The danger was that that mental “infection” was contagious. Everyone knew that it could spread northward all the way to the United States. In fact, it had already done so. The Communist Party and the Fair Play for Cuba Committee, along with Martin Luther King and the Civil Rights Movement, were proof positive of that. And before them was the infamous Franklin Roosevelt administration, which, with its New Deal program, had set the United States on the fateful road to socialism.
So, Pinochet was the model for Cold Warriors. He was the original “law and order” man, the model Cold Warrior, a patriot, and a free-enterprise devotee to boot.

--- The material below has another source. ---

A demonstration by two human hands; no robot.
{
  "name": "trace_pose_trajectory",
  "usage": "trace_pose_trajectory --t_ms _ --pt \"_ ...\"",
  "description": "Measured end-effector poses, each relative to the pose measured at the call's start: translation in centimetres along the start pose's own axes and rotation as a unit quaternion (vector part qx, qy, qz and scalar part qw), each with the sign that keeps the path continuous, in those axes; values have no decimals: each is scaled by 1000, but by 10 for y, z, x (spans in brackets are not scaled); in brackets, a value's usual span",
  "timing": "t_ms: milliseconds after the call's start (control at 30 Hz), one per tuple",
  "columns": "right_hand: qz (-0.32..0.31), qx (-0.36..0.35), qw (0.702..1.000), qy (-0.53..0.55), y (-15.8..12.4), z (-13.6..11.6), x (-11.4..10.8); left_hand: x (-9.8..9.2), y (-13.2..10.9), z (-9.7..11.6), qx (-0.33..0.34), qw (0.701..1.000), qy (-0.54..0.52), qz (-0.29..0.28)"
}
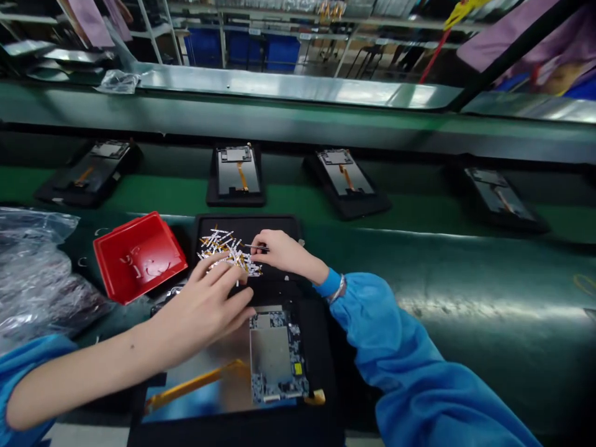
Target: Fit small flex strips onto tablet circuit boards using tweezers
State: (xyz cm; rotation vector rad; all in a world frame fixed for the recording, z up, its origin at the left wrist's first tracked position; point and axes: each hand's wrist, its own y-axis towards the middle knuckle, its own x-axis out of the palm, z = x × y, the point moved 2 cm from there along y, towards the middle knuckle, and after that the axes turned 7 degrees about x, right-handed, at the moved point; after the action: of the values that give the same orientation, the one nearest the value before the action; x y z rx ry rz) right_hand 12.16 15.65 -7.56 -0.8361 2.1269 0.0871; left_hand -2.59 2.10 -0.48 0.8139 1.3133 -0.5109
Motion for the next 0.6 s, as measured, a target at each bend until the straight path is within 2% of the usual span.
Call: trace_pose_trajectory --t_ms 100,200,333,467,600 --pt "-14 6 1000 19 0 3 0 -5 -3 -22 -5 1000 7 23" --pt "-26 19 998 57 -4 6 -5 -2 -1 -50 -37 999 -2 -28" --pt "-30 27 994 105 -13 9 -18 13 12 -78 -88 988 -68 -104" --pt "-1 18 994 108 -20 10 -26 30 34 -92 -109 980 -94 -137" --pt "19 -7 997 70 -17 10 -18 48 52 -97 -104 970 -133 -173"
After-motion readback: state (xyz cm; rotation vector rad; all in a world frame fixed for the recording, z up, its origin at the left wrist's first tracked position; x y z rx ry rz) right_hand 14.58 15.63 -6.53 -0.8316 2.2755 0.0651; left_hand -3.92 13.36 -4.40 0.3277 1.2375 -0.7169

In fact, it’s quite likely that the U.S. “war on terrorism” was modeled after Pinochet’s war on communism, especially Pinochet’s international assassination program, which succeeded in murdering a former member of Allende’s cabinet, a man named Orlando Letelier, who, of course, had a socialist mindset. Never mind that Letelier was assassinated on the streets of Washington, D.C. The war on communism, like the war on terrorism, was global in nature. And never mind that a young American woman named Ronni Moffitt was also killed when the bomb under Letelier’s car was ignited by former CIA operative Michael Townsend. In war, bad things happen, including collateral damage. Anyway, Moffitt was a person with a liberal or progressive mindset too.
So, it’s really quite possible that when people answered that New York Times survey, they were saying that they don’t want the U.S. government to be turning dictatorships into democracies because they love dictatorships. That would especially be true if the people responding to the survey were officials of the national-security state or American conservatives.